## Exercise
Count the lines of data below that include "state". Provide only the number.

## Material provided
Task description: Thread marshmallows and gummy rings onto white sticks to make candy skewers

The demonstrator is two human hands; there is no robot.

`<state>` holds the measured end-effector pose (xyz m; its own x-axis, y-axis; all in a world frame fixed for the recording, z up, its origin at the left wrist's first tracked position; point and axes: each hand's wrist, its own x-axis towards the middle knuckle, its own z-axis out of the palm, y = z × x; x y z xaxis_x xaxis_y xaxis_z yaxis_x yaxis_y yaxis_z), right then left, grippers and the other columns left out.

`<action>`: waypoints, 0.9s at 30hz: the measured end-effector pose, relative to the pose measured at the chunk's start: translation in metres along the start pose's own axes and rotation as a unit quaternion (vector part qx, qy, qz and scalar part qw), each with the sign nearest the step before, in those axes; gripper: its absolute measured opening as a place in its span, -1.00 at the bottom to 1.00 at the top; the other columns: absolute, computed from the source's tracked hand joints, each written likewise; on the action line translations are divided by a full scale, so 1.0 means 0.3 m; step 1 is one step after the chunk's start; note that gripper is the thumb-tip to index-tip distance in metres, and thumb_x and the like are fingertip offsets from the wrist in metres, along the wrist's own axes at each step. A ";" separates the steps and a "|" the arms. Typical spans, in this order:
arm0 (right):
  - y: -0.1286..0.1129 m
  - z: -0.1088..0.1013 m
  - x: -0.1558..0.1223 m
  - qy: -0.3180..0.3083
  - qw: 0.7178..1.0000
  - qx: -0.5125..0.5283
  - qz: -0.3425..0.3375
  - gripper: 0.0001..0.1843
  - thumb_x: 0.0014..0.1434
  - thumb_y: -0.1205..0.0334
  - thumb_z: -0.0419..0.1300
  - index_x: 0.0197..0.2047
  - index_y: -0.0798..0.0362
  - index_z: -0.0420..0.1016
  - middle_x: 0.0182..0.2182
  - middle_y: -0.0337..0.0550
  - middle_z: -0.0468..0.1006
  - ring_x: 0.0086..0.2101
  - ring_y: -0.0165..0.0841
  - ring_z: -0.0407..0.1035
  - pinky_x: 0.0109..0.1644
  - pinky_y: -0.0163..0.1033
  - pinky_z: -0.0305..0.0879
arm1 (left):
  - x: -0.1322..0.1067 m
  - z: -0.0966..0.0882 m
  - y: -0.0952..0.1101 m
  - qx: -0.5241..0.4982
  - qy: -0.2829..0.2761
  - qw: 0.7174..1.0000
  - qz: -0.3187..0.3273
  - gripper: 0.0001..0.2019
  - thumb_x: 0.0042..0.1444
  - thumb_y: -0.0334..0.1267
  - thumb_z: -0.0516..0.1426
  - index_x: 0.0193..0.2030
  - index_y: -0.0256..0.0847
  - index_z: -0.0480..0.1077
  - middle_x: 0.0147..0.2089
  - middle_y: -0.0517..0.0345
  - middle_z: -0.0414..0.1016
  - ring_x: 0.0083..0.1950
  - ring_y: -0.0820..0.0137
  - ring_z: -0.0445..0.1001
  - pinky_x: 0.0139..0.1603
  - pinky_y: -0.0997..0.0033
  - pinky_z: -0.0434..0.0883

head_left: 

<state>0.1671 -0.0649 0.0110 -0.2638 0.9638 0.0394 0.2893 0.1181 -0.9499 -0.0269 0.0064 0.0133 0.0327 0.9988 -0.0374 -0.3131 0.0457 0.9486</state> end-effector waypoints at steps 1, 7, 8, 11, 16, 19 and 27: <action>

## Exercise response
2